17 mai 2011

CARE demande qu’une plus grande attention soit portée sur l’insécurité alimentaire dont souffre la Corne de l’Afrique.

© CARE Tim Freccia

 CARE demande à la communauté internationale de répondre à l’insécurité alimentaire touchant de manière récurrente les pays de la Corne de l’Afrique. Près de huit millions de personnes à Djibouti, en Ethiopie, au Kenya et en Somalie souffrent aujourd’hui de la sécheresse, aggravée dans certains cas, par des conflits. Pour CARE, des mesures de crise à court terme et des activités de développement à plus long terme doivent être mises en place de manière complémentaire et se renforcer mutuellement.

« La vulnérabilité, la pauvreté, l’injustice sociale chronique et les changements climatiques sont tous à l’origine de la récurrence de l’insécurité alimentaire dans la Corne de l’Afrique. S’ajoute à tout cela une grande augmentation du prix des aliments et de l’essence, qui n’a fait qu’empirer la situation actuelle », explique Mohamed Khaled, Coordinateur Régional des Urgences pour l’Afrique de l’Est chez CARE. Au Kenya, par exemple, le prix du maïs, aliment de base, a augmenté de 27% ces trois derniers mois. « Une attention particulière est donc aujourd’hui nécessaire pour éviter davantage de décès et de pertes de moyens de subsistance.

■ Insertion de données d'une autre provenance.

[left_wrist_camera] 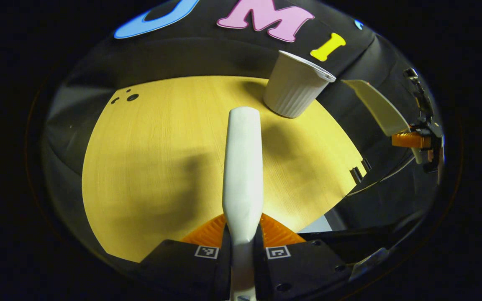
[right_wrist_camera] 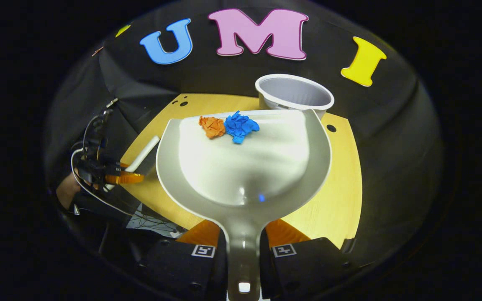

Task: Pick up the small broom and dustpan from the desktop, sweep the trash into the dustpan with the broom, and then empty the trash into the garbage bin.

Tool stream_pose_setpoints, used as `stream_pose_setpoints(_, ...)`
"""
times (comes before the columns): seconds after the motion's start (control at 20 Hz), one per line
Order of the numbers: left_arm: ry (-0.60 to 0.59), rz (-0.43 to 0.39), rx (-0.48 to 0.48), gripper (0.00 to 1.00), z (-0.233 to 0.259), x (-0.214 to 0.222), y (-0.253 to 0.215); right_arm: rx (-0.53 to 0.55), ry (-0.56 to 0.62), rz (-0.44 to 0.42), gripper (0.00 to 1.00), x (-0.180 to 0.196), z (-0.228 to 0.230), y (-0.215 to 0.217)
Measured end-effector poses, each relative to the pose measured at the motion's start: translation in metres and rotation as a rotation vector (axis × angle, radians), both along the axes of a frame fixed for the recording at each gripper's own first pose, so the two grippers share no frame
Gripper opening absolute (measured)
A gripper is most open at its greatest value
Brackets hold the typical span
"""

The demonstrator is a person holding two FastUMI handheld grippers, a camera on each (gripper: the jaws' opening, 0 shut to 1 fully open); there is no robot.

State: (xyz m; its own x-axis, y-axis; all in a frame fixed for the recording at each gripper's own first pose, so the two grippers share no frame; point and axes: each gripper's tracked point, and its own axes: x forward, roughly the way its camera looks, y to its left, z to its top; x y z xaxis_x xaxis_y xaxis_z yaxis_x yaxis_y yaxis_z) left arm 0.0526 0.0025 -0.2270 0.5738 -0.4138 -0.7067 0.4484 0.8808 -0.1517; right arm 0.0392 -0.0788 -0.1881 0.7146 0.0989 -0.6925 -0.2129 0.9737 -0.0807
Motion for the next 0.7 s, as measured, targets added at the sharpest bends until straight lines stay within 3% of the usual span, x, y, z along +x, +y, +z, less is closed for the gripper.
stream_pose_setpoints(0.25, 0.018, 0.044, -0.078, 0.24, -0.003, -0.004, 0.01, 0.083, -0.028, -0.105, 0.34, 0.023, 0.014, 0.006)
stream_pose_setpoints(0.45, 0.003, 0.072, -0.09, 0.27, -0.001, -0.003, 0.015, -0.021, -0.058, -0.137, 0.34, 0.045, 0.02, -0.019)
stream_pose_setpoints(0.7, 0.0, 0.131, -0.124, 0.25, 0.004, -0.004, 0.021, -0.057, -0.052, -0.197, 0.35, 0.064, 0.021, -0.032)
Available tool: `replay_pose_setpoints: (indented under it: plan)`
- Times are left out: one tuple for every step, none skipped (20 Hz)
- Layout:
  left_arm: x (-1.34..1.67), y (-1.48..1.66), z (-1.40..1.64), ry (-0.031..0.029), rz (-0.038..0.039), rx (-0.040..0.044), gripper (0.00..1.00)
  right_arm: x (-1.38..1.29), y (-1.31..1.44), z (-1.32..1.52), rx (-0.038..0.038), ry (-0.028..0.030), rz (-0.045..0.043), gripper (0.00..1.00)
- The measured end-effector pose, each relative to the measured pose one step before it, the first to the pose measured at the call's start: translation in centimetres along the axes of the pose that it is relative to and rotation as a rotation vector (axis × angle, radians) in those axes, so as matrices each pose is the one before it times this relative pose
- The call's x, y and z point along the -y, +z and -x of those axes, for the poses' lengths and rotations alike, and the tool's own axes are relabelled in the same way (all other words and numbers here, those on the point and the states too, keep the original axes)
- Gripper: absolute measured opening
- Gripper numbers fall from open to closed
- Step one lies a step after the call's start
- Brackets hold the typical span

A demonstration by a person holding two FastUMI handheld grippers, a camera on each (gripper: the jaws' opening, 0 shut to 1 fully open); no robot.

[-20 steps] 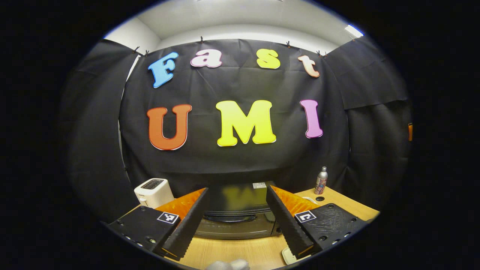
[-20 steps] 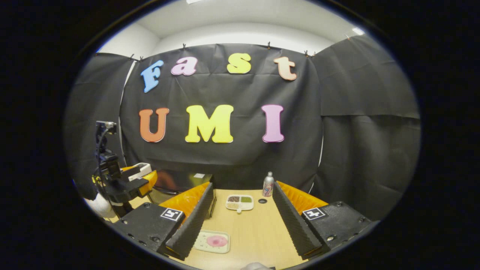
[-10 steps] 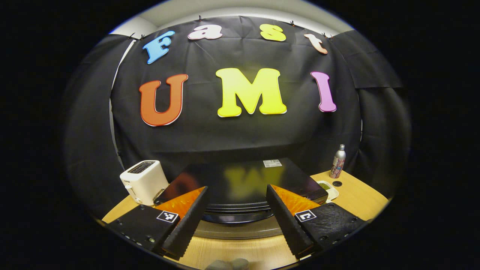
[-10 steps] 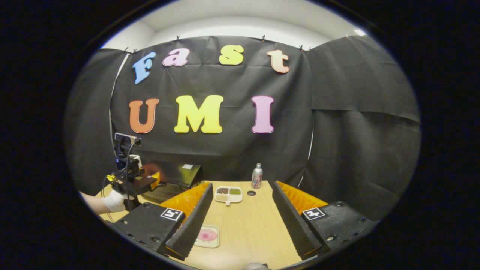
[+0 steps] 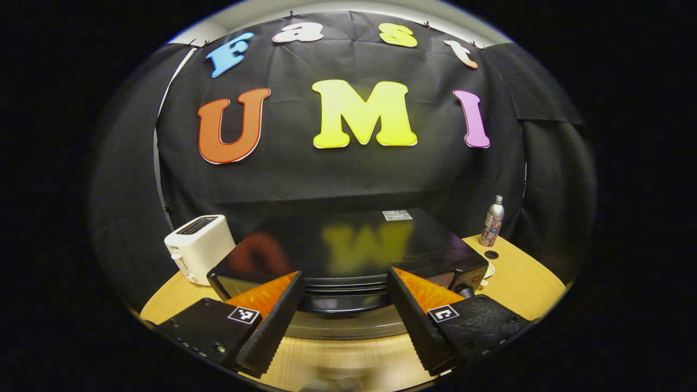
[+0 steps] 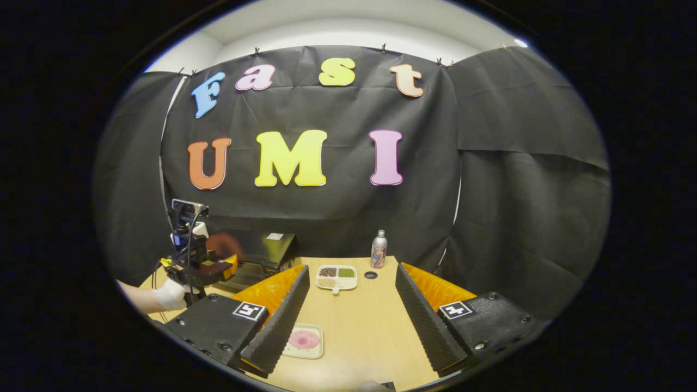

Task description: Open the electric oven with the left hand, put the food in, and close the electric oven.

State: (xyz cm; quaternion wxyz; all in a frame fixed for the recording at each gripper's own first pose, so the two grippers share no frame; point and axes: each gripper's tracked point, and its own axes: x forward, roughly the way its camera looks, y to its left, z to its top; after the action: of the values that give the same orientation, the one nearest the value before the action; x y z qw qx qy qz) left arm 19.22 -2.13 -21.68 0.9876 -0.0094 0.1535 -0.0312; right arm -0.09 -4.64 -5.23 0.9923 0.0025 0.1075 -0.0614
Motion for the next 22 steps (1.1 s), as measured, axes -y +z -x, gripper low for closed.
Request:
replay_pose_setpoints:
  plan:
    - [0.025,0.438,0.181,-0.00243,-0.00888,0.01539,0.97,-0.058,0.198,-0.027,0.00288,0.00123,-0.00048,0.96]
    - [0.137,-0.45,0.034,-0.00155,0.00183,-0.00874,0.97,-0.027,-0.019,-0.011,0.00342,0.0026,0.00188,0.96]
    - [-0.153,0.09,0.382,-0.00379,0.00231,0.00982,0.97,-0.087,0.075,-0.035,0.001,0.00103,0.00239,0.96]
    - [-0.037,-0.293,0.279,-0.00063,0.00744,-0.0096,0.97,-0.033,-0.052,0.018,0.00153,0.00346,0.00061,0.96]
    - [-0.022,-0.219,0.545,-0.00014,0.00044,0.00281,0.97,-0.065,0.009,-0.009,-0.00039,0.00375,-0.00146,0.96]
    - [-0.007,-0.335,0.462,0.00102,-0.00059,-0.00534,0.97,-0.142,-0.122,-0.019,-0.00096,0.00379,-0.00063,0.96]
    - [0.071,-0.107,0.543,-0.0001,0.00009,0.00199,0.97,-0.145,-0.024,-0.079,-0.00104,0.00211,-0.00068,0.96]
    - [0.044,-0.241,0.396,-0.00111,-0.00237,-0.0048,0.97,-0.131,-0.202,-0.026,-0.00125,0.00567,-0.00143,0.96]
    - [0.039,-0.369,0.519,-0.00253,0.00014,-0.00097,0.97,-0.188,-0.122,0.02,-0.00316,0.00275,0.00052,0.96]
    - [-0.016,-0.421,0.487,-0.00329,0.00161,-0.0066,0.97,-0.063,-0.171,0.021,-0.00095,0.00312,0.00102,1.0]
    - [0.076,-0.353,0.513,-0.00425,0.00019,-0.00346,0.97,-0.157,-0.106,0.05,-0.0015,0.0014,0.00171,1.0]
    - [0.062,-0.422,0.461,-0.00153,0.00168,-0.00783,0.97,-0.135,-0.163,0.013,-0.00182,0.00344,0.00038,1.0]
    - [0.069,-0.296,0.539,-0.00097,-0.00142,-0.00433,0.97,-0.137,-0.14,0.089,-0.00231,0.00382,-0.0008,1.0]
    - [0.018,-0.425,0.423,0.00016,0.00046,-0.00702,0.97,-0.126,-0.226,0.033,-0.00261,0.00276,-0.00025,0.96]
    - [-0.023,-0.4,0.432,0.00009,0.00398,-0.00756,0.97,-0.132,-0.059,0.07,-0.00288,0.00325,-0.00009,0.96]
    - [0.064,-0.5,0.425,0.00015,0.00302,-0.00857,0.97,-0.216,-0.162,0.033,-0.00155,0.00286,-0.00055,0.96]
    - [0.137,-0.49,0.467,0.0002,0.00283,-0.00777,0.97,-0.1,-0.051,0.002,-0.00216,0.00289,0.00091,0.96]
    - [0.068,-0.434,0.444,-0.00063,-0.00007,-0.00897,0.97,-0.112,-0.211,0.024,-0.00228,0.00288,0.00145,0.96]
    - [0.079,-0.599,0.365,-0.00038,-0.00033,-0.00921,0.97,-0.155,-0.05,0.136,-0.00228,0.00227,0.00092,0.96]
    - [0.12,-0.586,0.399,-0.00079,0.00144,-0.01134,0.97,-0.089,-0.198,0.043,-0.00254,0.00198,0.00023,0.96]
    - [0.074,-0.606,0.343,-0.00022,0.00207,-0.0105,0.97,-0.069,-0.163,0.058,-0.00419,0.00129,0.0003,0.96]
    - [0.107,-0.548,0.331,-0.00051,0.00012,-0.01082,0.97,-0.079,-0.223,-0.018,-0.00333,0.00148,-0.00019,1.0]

Il faut également s’attaquer aux causes sous-jacentes de cette insécurité pour briser ce cycle qui persiste depuis quelques années. »

Cette région a connu une longue saison des pluies l’an dernier, mais cela n’a pas suffi à ses habitants pour reconstituer leurs biens et se remettre des pertes engendrées par la précédente sécheresse de 2008/2009. « Il est très probable qu’il y ait moins de pluies que la normale cette année, ce qui peut engendrer une faible production végétale et moins de pâturages pour le bétail », s’inquiète Mohamed Khaled. « De faibles pluies entre mars et mai pourrait signifier une insécurité alimentaire et nutritionnelle aigüe jusqu’en septembre, voire au-delà, pour 7 à 10 millions de personnes dans la Corne de l’Afrique ». Les niveaux de malnutrition aigüe ont déjà dépassé le seuil d’urgence et il est prévu qu’ils augmenteront encore ces 6 prochains mois.

La sécheresse pourrait avoir plusieurs effets négatifs immédiats et à long terme, tels que l’apparition de maladies notamment dans des endroits où les conditions d’hygiène sont inadaptées, la perte de bétail, des conflits touchant aux ressources dans les zones pastorales et un pouvoir d’achat réduit dans les zones affectées et dans les villes. « Les familles d’éleveurs retirent leurs enfants de l’école, parce qu’ils ne peuvent plus payer les frais de scolarité ou parce qu’ils doivent partir, avec leur bétail, à la recherche de nouveau pâturages. Les filles sont les premières touchées par ce phénomène », indique Mohamed Khaled.

La sécheresse a été déclarée catastrophe nationale en Somalie et à Djibouti, et le Gouvernement éthiopien a révisé son Humanitarian Requirements Document en avril 2011 pour y intégrer les besoins grandissants et mobiliser la communauté humanitaire et son action. Les gouvernements des pays concernés ont déjà commencé à intervenir, mais une aide internationale à court et long terme est nécessaire pour aider à répondre aux besoins essentiels des personnes et à lutter contre les causes structurelles sous-jacentes et les vulnérabilités chroniques. « Il est nécessaire d’intervenir pour renforcer la capacité de résilience et les mécanismes d’adaptation de chacun pour survivre dans de telles conditions, répondre aux besoins humanitaires de tous et protéger leurs moyens de subsistance. Il est crucial que les personnes puissent se nourrir par leurs propres moyens et qu’elles ne soient pas dépendantes des distributions de nourriture », explique Mohamed Khaled.

La réponse des bureaux de CARE dans la Corne de l’Afrique passe par la distribution d’eau potable et d’assainissement, des conseils dans le domaine de l’hygiène et de la nutrition, une protection des moyens de subsistance ainsi que des interventions liées au bétail pour aider les familles à répondre à la sécheresse et atténuer l’impact de l’insécurité alimentaire. La résilience des communautés est au cœur des programmes de CARE dans la région. Au Nord du Kenya, par exemple, les activités mises en œuvre passent par la gestion des ressources naturelles, la vente du bétail, ainsi que l’amélioration des connaissances et des compétences de la communauté en termes de gestion et de commercialisation. CARE travaille avec les communautés pour diversifier leurs moyens de subsistance et soutient les groupes locaux qui choisissent des options alternatives et complémentaires comme la commercialisation du lait, l’apiculture, ou la production de fourrage séché.